▶ _RECORD EXCERPTS_
* * * * * * *
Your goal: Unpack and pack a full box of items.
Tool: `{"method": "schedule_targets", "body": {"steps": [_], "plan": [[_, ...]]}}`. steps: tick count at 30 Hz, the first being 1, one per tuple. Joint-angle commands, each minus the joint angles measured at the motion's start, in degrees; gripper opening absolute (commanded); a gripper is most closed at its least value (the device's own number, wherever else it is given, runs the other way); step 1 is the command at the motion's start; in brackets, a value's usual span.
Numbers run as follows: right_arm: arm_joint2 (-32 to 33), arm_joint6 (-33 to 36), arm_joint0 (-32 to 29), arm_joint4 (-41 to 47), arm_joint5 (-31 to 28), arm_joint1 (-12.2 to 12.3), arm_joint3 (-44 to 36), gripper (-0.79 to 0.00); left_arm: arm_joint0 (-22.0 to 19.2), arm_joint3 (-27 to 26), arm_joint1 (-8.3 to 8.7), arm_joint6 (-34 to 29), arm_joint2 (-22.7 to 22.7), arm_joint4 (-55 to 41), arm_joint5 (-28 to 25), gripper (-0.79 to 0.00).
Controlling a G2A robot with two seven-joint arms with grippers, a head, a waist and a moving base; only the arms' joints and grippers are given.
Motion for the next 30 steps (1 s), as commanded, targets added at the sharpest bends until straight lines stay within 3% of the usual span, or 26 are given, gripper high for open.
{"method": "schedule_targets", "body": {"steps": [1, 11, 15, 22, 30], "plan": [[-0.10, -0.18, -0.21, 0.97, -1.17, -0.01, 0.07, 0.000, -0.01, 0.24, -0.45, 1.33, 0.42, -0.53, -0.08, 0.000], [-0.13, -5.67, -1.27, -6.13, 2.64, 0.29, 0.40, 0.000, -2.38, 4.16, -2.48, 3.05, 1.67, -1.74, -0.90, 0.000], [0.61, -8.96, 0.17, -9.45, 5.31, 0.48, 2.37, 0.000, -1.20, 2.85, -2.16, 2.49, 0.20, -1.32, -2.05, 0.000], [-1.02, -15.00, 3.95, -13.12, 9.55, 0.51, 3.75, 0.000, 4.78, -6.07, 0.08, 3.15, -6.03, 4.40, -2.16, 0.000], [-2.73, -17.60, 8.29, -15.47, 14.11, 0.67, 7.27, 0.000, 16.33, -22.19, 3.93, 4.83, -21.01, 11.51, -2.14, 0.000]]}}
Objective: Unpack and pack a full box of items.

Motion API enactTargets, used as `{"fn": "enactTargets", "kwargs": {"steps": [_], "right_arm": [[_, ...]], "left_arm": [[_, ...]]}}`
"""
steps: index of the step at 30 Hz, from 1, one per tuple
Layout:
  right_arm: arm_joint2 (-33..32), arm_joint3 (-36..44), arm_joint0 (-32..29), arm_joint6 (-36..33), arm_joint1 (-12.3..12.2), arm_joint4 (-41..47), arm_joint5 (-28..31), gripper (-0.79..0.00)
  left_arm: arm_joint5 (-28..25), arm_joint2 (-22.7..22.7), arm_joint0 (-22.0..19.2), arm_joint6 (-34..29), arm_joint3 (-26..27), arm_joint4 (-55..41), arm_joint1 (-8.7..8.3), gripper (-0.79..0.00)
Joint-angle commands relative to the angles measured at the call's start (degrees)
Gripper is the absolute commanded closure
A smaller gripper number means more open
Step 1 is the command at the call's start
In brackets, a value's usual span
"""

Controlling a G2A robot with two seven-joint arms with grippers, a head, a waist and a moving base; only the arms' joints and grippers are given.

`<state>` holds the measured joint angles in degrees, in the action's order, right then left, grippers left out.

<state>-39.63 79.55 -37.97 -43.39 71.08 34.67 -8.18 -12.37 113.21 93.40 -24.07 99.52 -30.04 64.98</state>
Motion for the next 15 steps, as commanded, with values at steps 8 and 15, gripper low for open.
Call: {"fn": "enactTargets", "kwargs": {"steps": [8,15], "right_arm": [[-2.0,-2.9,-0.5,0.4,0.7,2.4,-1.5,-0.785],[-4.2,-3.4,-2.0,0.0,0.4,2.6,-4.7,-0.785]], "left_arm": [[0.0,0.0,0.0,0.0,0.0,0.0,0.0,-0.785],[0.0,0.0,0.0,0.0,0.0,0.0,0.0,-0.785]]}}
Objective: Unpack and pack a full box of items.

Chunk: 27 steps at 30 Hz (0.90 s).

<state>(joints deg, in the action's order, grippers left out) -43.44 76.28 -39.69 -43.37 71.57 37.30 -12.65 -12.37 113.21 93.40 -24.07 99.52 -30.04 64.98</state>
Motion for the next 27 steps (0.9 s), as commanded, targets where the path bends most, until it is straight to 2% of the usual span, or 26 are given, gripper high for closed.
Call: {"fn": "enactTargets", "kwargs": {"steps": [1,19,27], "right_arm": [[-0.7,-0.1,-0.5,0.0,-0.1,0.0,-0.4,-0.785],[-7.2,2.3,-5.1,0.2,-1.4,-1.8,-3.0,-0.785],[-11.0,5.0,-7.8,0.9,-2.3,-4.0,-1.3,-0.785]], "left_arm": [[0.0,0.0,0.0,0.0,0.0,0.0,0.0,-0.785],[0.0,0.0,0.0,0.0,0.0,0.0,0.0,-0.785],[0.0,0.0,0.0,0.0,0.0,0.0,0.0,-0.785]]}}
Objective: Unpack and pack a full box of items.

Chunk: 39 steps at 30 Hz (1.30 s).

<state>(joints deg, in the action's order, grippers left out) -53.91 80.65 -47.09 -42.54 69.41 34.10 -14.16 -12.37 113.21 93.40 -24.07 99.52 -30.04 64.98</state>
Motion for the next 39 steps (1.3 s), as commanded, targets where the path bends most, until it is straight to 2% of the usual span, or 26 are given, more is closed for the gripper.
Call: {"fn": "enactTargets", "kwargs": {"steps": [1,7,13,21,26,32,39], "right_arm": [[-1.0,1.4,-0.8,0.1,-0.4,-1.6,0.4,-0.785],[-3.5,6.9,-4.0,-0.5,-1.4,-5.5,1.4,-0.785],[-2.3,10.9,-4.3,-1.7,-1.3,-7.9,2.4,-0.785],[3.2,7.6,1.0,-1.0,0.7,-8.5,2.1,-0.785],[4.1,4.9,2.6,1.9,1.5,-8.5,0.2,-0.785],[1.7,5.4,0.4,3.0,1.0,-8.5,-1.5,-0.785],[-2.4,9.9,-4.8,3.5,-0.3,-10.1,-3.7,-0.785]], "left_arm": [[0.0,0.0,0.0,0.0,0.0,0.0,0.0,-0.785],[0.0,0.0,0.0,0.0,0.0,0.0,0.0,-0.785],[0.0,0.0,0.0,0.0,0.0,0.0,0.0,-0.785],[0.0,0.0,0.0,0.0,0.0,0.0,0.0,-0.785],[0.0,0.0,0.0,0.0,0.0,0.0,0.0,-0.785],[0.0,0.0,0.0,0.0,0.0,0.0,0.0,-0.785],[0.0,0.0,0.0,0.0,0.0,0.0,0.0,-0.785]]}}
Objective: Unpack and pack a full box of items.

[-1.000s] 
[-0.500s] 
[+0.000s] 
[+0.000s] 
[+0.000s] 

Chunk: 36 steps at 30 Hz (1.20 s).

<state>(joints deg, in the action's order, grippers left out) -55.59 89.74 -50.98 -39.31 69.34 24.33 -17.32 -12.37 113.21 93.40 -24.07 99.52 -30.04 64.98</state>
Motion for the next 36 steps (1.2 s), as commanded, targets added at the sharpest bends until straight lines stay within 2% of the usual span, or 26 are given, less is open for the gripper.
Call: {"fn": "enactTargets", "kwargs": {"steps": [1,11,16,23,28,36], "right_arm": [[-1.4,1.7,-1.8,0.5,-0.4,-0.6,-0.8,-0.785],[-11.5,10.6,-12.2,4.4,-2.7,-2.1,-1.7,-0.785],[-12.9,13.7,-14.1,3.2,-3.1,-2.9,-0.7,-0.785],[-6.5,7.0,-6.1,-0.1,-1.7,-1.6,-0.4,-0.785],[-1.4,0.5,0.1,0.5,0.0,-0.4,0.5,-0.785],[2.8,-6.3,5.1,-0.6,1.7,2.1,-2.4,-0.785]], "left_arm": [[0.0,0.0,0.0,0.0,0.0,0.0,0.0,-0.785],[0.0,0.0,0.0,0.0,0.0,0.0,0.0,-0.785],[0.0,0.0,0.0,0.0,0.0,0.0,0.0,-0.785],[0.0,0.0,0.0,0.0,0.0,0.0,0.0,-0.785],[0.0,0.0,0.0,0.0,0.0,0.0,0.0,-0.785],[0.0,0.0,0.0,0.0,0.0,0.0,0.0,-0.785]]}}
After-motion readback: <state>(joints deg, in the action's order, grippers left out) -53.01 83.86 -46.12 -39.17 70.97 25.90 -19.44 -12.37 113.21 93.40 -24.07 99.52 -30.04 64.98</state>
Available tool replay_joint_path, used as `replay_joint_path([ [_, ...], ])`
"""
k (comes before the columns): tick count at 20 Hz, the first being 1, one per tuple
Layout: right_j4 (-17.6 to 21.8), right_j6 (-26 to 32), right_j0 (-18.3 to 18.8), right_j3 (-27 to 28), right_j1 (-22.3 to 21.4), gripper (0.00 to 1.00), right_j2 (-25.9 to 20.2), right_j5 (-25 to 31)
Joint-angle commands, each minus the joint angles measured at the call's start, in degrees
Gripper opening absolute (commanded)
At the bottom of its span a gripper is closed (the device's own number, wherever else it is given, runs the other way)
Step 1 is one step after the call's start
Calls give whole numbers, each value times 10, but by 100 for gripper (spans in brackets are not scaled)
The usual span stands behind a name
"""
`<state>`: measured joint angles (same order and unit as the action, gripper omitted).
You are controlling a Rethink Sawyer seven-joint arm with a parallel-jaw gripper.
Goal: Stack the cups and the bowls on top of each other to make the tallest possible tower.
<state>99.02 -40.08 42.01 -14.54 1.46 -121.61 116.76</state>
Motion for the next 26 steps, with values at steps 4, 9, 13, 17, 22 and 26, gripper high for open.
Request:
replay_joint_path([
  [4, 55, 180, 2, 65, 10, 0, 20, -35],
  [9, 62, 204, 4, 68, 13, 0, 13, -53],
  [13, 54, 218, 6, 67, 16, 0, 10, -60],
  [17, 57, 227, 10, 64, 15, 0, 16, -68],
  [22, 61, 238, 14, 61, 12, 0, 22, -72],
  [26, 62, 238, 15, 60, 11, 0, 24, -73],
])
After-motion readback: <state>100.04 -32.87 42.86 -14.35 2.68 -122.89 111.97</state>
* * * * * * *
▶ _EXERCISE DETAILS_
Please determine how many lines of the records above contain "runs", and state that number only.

▶ _TASK SOLUTION_
2